Des cyclistes amateurs se mesurent à la même pente que les professionnels affronteront quelques heures plus tard. Ils grimpent péniblement dans le bruit et la foule les traite comme s'ils étaient dans la course. Des inconnus leur crient des encouragements. Quelqu'un court à côté d'eux sur quelques mètres. D'autres leur tendent de la nourriture préparée le matin même — des tranches de pain, des morceaux de chouriço. Des gobelets en plastique de bière sont tendus vers des mains épuisées. Prends. Pour le dernier effort. C'est de la générosité sans calcul.

Quand la course approche, c'est le son qui arrive en premier. L'hélicoptère. Puis l'écho lointain des sirènes. Puis la vague d'anticipation qui remonte le col virage après virage. Les gens se rapprochent du bitume. Les téléphones se lèvent. Les drapeaux se tendent dans le vent.

Le premier coureur surgit soudainement, émergeant du virage en contrebas dans un éclair de couleurs. Dix secondes. Peut-être moins. Il passe, respirant violemment, les yeux rivés sur la route. La foule explose comme s'il venait de gagner l'étape. Puis le silence à nouveau. Puis le coureur suivant. Du premier au dernier, chacun est acclamé.

Dans les zones d'arrivée et sur les ascensions, un autre son s'élève au-dessus de tout le reste : des voix portugaises scandant un seul nom. João Almeida. Ce n'est pas seulement de l'encouragement, c'est de l'insistance. C'est de la fierté. Ça traverse la foule comme une vague à chacun de ses passages.

Mais c'est le dernier coureur qui reçoit quelque chose de différent. Les applaudissements s'intensifient, deviennent plus humains. La foule comprend ce que signifie souffrir sans gloire. Elle crie plus fort. Elle applaudit plus longtemps. Elle reste pour lui.
Puis le balai arrive derrière lui. Le signal que c'est terminé.
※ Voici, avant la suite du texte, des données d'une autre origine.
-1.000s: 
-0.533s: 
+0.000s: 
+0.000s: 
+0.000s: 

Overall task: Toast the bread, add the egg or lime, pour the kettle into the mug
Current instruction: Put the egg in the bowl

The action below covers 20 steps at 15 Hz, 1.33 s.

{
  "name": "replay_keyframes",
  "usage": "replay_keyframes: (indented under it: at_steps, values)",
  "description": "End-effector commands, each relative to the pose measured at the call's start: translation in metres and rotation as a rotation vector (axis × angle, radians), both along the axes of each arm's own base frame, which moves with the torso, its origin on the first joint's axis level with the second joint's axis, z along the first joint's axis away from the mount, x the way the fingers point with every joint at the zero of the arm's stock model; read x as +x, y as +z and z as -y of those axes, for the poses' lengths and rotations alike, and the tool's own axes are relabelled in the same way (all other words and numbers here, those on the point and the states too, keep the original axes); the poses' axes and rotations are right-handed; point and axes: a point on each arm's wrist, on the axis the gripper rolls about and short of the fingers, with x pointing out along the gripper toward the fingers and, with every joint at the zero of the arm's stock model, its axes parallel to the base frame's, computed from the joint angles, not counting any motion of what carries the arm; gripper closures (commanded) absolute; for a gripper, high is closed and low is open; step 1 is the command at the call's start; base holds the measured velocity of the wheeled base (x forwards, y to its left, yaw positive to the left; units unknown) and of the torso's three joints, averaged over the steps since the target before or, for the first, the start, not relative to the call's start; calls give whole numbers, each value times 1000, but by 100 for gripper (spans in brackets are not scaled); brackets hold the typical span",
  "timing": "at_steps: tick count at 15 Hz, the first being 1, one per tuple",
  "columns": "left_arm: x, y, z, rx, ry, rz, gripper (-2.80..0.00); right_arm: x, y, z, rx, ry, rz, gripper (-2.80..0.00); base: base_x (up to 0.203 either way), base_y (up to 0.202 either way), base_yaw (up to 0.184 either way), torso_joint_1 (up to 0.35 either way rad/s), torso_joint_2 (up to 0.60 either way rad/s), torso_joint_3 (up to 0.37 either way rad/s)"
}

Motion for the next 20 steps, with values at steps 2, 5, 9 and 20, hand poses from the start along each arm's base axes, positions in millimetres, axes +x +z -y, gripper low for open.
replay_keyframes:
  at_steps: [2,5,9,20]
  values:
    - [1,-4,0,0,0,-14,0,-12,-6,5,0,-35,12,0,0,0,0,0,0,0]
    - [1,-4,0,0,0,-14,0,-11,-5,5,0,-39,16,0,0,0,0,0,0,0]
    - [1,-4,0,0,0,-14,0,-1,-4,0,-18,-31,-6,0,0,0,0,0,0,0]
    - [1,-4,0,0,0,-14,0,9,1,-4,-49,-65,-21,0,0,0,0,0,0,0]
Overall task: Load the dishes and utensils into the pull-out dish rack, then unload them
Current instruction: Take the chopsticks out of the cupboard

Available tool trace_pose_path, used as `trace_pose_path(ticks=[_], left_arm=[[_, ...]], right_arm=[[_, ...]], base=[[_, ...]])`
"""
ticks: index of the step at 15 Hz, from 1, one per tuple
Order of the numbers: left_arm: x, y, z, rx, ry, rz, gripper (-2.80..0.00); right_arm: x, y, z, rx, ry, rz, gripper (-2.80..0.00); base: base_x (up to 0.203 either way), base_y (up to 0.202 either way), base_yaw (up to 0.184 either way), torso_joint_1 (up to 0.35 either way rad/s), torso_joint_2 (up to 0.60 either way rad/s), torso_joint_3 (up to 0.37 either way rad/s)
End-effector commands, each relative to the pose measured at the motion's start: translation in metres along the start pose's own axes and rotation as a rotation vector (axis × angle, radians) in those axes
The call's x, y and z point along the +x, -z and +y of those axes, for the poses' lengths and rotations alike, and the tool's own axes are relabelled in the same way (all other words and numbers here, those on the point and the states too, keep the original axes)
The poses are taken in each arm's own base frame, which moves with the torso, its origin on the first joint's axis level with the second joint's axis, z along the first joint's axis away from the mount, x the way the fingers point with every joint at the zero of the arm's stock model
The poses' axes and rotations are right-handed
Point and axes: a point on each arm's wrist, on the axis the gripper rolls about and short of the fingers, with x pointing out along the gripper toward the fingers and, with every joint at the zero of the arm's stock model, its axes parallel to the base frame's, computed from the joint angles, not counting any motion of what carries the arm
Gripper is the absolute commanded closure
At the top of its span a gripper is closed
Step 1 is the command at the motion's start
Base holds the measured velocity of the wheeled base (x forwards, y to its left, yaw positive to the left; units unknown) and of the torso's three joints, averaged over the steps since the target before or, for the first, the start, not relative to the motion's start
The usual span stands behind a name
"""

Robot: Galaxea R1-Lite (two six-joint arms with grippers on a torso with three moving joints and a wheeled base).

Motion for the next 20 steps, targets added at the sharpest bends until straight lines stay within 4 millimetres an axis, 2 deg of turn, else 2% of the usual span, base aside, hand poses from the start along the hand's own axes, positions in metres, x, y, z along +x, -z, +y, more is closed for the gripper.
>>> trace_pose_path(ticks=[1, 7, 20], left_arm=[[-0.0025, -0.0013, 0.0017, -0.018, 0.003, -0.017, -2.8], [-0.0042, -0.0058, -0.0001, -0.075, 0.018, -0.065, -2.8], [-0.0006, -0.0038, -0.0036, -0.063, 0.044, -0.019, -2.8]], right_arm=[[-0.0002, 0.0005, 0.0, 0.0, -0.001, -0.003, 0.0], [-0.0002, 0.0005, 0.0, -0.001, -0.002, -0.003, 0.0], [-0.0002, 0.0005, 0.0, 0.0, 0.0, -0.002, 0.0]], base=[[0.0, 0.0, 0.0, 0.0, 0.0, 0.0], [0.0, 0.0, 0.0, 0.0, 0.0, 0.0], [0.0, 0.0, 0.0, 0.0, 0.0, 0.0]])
Dans ces quelques secondes, l'Alto do Malhão a l'impression d'être le centre du monde du cyclisme. Et pourtant, pour quelqu'un qui ne connaît pas ce sport, cela semblerait presque absurde. Des centaines, des milliers de personnes rassemblées au milieu de nulle part dans la Serra Algarvia un dimanche après-midi, à attendre des heures pour regarder des cyclistes passer à toute vitesse pendant quelques secondes à peine.
Et pourtant, ils viennent.
Ils viennent parce que Malhão n'est pas qu'une montée. C'est un rituel.
C'est fini. Les barrières commencent à se replier. Les grils refroidissent. Les drapeaux s'abaissent. Les caravanes démarrent leurs moteurs les unes après les autres. Certains vont conduire sept, huit, neuf heures pour rentrer chez eux. Mais pendant quelques heures sur cette étroite bande de bitume, ils étaient exactement là où ils voulaient être.
Pour ceux qui savent, c'est parfaitement logique.